942

  • in a transport of fury

    This phrase stands with a startling contradictory purity against the elder De Lacey's
    amiable platitudes concerning "brotherly love" (paragraph 25 above). Even worse, it
    undercuts all the ideals for which Felix has stood as well as the intellectual command
    by which he has restored his family's happiness and tranquillity. In a pinch Volney's
    ideal of an open, accepting humanity gives way to an unthinking recidivism, a protective
    and brutal tribalism, a masculinist belligerence, that is the moral equivalent of
    war.

  • 943

  • trees broken and strewed on the ground

    Compare Percy Bysshe Shelley's "Mont Blanc," lines 104-14.

  • 944

  • the tremendous and ever-moving glacier

    That is, the Mer de Glace, the Sea of Ice, which is the horizontal glacial field fed
    by three glaciers (including Montanvert) on the sides of Mont Blanc.

  • 945

  • the trial

    Although only mentioned here in passing, this is the novel's third unjust trial.
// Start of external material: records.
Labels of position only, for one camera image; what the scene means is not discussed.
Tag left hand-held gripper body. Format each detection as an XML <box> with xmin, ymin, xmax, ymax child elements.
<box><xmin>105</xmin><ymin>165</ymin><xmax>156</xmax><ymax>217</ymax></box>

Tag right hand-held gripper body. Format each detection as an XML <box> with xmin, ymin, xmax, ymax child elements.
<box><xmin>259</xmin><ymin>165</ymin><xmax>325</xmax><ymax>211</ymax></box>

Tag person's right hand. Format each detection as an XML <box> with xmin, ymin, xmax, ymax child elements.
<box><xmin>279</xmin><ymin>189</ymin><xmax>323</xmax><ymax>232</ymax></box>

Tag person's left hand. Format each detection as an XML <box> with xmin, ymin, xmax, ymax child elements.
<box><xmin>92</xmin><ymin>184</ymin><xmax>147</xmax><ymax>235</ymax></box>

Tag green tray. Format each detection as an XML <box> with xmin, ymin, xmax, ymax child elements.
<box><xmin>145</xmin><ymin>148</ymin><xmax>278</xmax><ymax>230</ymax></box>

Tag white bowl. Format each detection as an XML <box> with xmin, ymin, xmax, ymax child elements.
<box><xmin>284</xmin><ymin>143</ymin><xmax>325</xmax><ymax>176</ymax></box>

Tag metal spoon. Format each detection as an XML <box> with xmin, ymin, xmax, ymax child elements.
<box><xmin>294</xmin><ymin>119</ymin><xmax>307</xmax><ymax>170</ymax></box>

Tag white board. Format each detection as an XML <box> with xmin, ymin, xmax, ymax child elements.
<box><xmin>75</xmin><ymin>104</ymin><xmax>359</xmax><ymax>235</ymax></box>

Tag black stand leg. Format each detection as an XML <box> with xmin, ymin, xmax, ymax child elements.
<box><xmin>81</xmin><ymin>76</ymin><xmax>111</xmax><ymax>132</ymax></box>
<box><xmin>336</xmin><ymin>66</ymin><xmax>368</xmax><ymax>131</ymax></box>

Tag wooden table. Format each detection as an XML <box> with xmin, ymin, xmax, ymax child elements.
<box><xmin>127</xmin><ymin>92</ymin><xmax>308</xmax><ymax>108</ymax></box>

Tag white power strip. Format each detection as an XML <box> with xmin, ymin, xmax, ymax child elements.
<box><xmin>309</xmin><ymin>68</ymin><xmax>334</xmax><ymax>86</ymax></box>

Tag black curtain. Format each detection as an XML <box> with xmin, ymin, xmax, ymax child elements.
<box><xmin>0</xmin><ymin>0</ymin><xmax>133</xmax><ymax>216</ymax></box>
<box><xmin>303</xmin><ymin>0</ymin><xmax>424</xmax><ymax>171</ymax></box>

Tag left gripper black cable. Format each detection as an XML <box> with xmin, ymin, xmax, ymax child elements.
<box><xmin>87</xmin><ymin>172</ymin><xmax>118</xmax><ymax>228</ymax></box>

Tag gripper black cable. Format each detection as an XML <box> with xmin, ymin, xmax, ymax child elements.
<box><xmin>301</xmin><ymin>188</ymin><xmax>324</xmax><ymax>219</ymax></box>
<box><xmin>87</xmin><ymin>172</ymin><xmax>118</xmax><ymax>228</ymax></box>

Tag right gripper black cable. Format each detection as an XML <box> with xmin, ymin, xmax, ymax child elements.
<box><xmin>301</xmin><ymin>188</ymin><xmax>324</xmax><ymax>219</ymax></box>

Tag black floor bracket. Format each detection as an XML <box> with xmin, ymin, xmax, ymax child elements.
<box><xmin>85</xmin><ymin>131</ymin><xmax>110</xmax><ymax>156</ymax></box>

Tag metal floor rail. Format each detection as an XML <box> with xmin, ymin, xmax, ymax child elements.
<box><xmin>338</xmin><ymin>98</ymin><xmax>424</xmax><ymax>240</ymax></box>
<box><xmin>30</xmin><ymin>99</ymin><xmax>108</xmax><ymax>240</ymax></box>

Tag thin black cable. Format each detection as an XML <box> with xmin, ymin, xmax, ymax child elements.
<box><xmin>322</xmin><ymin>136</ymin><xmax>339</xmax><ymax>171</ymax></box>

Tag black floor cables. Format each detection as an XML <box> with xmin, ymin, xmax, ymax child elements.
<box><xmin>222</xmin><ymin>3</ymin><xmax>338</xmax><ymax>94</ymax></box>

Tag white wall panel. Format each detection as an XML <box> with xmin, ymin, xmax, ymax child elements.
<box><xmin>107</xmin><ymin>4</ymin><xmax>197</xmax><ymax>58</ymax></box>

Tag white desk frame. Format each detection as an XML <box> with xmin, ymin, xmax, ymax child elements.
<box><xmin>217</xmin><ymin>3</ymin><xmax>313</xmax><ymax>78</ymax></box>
All
    its circumstances—from involvement of the elder De Lacey and Agatha, who had no part
    in Felix's machinations, to the five-month pre-trial incarceration, to the confiscation
    of the family fortune and their banishment—suggest an arbitrary and tyrannical abuse
    of power by the state.

  • 900

  • women were allowed to take a rank in society

    Muslim women of the period were kept sequestered from the outside world and in the
    high ranks of Ottoman culture were kept in harems. Safie wishes to have the freedom
    of movement and independence of mind putatively enjoyed by women in Western societies.

  • 919

  • I sympathized

    In accordance with Enlightenment social thought, notably the writings of the Earl
    of Shaftesbury and his many followers, sympathy is the means by which the Creature
    becomes educated both physically and morally. It has a dual private and public dimension,
    making the Creature aspire to higher personal goals, as well as fostering in him a
    desire for civilized human relations.

  • 924

  • What did their tears imply?

    The logic of desire is played out through this paragraph to such an extent that, in
    the abstract at least, the answer to the question is already implicit in the disparity
    the Creature feels between himself and the De Lacey household. The thirst for perfection
    and incumbent awareness of personal inadequacy is a theme often encountered in the
    poetry of Lord Byron (e.g. Childe Harold's Pilgrimage Canto 4, 122ff.) and Percy Bysshe
    Shelley (e.g. "Lines Written among the Euganean Hills") during this period.

  • 901

  • Soft tears

    The freshness of the Creature's emotional response to nature and to beauty, which
    operates as a signal testimony to his unambiguous humanity and his inner capaciousness,
    carries an increasingly ironic import where no one else will acknowledge his claims
    to be human.

  • 902

  • He made a solemn vow . . . means

    Felix's daring to right an injustice in which he is in no way personally involved,
    and to do so by himself transgressing legal strictures, in retrospect recalls to us
    the contrasting silence and inaction of Victor Frankenstein and the bland acquiescence
    of his father before the similar injustice of Justine's condemnation.

  • 914

  • such a wretch

    The reiteration of this epithet, which has been applied to Justine (see I:7:29 and
    note) but also, in the sense that Elizabeth here means, to Victor (I:7:33 and note)
    as well as, from the first, his Creature, allows Elizabeth's unknowing accentuation
    of the word to bear an explosive charge.